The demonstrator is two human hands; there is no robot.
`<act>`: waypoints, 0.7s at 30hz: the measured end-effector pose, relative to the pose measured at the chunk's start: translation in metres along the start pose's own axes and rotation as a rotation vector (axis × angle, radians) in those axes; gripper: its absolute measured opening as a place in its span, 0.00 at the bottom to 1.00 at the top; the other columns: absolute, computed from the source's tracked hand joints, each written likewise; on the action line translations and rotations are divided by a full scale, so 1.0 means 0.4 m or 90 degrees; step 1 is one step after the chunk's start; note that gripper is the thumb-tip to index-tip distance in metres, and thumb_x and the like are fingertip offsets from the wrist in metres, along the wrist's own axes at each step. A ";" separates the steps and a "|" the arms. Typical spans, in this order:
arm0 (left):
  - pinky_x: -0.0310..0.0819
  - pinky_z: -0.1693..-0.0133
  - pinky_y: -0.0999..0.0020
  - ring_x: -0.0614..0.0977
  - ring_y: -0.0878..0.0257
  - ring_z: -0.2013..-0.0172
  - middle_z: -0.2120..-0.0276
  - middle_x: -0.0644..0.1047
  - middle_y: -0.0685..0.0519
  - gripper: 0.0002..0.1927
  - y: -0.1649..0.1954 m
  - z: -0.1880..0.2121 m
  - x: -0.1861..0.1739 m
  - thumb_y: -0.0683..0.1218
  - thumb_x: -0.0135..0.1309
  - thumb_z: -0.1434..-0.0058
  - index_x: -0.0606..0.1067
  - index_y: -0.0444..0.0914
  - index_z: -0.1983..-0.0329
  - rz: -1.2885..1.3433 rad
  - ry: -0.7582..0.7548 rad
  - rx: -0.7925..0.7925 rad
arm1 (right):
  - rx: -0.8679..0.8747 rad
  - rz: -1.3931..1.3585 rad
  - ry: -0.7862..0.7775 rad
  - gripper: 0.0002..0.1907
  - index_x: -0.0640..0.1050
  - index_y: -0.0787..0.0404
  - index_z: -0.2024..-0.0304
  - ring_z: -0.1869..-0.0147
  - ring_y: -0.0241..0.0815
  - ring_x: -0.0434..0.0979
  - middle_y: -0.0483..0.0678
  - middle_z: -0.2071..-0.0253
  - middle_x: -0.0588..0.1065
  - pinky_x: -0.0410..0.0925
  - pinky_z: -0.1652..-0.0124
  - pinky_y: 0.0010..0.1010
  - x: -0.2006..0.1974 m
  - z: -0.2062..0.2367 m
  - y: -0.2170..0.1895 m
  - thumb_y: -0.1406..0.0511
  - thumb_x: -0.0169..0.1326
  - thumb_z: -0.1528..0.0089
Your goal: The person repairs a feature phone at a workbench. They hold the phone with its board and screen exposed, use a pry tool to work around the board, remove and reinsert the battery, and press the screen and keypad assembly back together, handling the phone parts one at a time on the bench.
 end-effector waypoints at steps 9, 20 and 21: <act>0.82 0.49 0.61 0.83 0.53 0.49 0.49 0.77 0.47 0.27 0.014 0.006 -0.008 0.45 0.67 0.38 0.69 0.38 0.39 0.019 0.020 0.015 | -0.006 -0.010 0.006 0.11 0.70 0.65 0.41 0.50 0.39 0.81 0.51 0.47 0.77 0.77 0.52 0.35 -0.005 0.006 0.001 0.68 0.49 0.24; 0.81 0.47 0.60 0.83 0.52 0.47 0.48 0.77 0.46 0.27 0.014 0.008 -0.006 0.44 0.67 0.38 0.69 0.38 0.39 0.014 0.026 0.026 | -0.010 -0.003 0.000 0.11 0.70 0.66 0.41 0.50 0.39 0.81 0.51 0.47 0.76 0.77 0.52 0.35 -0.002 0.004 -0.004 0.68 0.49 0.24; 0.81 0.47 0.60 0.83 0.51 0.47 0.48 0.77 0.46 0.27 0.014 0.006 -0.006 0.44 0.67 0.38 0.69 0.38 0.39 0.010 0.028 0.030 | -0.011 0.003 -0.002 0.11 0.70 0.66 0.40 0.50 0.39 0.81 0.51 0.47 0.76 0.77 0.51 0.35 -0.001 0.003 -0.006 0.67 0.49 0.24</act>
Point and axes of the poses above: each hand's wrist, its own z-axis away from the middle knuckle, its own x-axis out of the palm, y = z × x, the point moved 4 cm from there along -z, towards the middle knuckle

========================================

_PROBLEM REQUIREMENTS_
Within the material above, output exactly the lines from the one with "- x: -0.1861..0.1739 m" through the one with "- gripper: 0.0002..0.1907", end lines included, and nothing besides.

_TASK SOLUTION_
  - x: -0.1861..0.1739 m
  - thumb_y: -0.0683..0.1218
  - thumb_x: -0.0135..0.1309
  - thumb_z: -0.1434..-0.0058
  - index_x: -0.0606..0.1067
  - index_y: -0.0444..0.0914
  - index_z: -0.1983..-0.0329
  - rz: -1.2885..1.3433 rad
  - ry: -0.7582..0.7548 rad
  - rx: -0.7925..0.7925 rad
arm1 (right):
  - rx: -0.8679..0.8747 rad
  - rz: -1.3931..1.3585 rad
  - ry: -0.7862..0.7775 rad
  - gripper: 0.0002..0.1907

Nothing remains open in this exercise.